It was true that Le Bas, like most of his profession, was accustomed to behave as if never particularly clear as to the actual decade in which he might, at any given moment, be existing; but once assuming that recognition had not been immediate, his supposition that Stringham was something more than twenty-three or twenty-four—whatever his age at their meeting at Cowes—was not altogether surprising, because he looked, so it seemed to me by then, at least ten years older than when we had last seen each other. At the same time, it was no doubt unreasonable to mistake Stringham for Dicky Umfraville, of whose activities in Kenya I remember Sillery speaking a word of warning towards the end of my first year at the university. However, téte-â-téte conversation between Stringham and myself had now to come to an end, because by this time we had been admitted to the house, and the presence of a surrounding crowd of people put a stop to that kind of talk.

In one room the carpet had been rolled back, and a hunchback wearing a velvet smoking-jacket was playing an accordion, writhing backwards and forwards as he attacked his instrument with demiurgic frenzy.

“I took one look at you—

That’s all I meant to do—

And then my heart—stood still …”

To this music, cheek to cheek, two or three couples were dancing. Elsewhere the party, again resembling the Huntercombes’, had spread over the entire building, its density as thick on landings and in passages as among the rooms. There were people everywhere, and voices sounded from the upper levels of bedroom floors. Stringham pushed his way through this swarming herd, the rest of us following. There was a buffet in the drawing-room, where hired butlers were serving drinks. Moving through the closely packed mob, from which a powerful aroma of tobacco, alcohol, and cosmetics arose, like the scent of plants and flowers in some monstrous garden, we came suddenly upon Mrs. Andriadis herself, when a further, and enormous, field of speculation was immediately projected into being.
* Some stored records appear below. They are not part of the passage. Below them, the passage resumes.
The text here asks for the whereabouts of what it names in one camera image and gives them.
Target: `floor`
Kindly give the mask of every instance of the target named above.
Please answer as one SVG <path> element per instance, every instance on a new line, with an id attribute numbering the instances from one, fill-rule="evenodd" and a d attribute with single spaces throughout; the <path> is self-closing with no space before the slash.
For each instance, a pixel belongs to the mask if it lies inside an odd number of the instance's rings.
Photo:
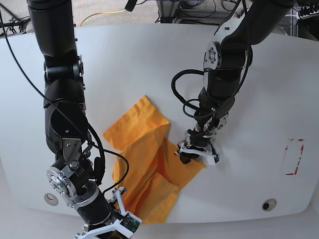
<path id="1" fill-rule="evenodd" d="M 87 16 L 106 11 L 123 10 L 128 0 L 72 0 L 74 23 L 79 26 Z M 12 13 L 18 18 L 29 16 L 26 0 L 0 0 Z M 188 4 L 194 5 L 196 0 L 187 1 Z M 224 6 L 231 9 L 234 4 L 224 1 Z M 220 0 L 204 0 L 202 4 L 194 8 L 205 10 L 223 10 Z M 3 21 L 8 22 L 10 17 L 1 10 Z M 115 14 L 100 14 L 87 19 L 83 26 L 88 25 L 106 25 L 106 24 L 121 24 L 121 23 L 154 23 L 158 18 L 158 7 L 155 0 L 137 5 L 133 12 L 122 12 Z M 27 31 L 32 29 L 32 24 L 29 23 Z"/>

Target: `white table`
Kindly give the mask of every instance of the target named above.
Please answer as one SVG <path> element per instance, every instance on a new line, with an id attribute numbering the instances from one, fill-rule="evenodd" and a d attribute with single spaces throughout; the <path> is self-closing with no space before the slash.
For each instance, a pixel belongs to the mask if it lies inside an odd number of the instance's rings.
<path id="1" fill-rule="evenodd" d="M 97 133 L 101 136 L 146 95 L 170 121 L 169 140 L 183 139 L 195 121 L 182 113 L 170 82 L 181 70 L 202 69 L 215 29 L 174 24 L 76 28 L 87 117 Z M 9 40 L 27 75 L 43 90 L 43 56 L 34 34 Z M 253 50 L 246 82 L 218 137 L 223 161 L 203 169 L 180 192 L 168 223 L 275 217 L 299 213 L 309 204 L 319 176 L 319 44 L 271 34 Z M 59 195 L 56 207 L 43 199 L 45 193 L 56 194 L 46 178 L 54 155 L 45 142 L 43 100 L 22 76 L 4 39 L 0 52 L 0 157 L 12 192 L 27 207 L 77 215 Z M 185 76 L 177 83 L 186 99 L 196 98 L 201 88 L 200 76 Z M 305 141 L 289 143 L 289 138 Z M 301 144 L 298 173 L 286 175 L 296 168 Z M 111 148 L 105 140 L 103 145 Z M 101 190 L 113 183 L 114 160 L 107 155 Z M 270 198 L 277 206 L 264 212 L 262 204 Z"/>

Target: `round hole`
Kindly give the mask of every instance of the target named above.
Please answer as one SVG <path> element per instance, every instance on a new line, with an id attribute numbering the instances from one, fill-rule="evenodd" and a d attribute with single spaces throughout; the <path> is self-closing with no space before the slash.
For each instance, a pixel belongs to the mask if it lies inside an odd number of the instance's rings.
<path id="1" fill-rule="evenodd" d="M 58 199 L 51 193 L 44 194 L 44 200 L 51 206 L 56 206 L 59 203 Z"/>
<path id="2" fill-rule="evenodd" d="M 266 212 L 269 212 L 271 210 L 273 210 L 275 208 L 275 206 L 277 205 L 277 201 L 274 198 L 268 199 L 266 200 L 263 205 L 262 205 L 262 209 Z"/>

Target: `orange towel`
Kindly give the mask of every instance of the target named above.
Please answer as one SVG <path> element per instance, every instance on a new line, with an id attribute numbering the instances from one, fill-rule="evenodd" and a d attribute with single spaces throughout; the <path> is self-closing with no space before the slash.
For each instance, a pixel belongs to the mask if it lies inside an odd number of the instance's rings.
<path id="1" fill-rule="evenodd" d="M 192 160 L 181 163 L 174 152 L 177 146 L 164 138 L 169 122 L 143 96 L 103 134 L 112 147 L 121 151 L 130 170 L 119 186 L 127 188 L 123 195 L 126 209 L 144 224 L 164 223 L 179 190 L 204 167 Z M 118 158 L 113 165 L 117 182 L 126 170 Z"/>
Stringham took her hand.

“Milly …”

“Darling …” she said, throwing an arm round his neck and kissing him energetically. “Why so disgustingly late?”

“Overslept.”

“Milly ought to have been there.”

“Why wasn’t she?”

“Milly thought this was going to be a horrible party and she was going to hate it.”

“Not now?”

“Couldn’t be.”

I did not remember exactly what outward appearance I had planned before arrival for Mrs. Andriadis. A suspicion may not have been altogether suppressed that she might turn out to resemble, in physiognomy and dress, one of those formalised classical figures from bronze or ceramic art, posed as Le Bas would sometimes contort himself; but my invention, though perhaps in one aspect ancient Greek, was certainly modern Greek in another. However, the shape any imaginary portrait may have taken was quite unlike this small woman with powder-grey hair, whose faint touch of a Cockney accent, like her coiffure, was evidently retained deliberately as a considered attraction. She was certainly pretty, though the effect was obtained in some indirect and unobtrusive manner. Her dark eyebrows were strongly marked.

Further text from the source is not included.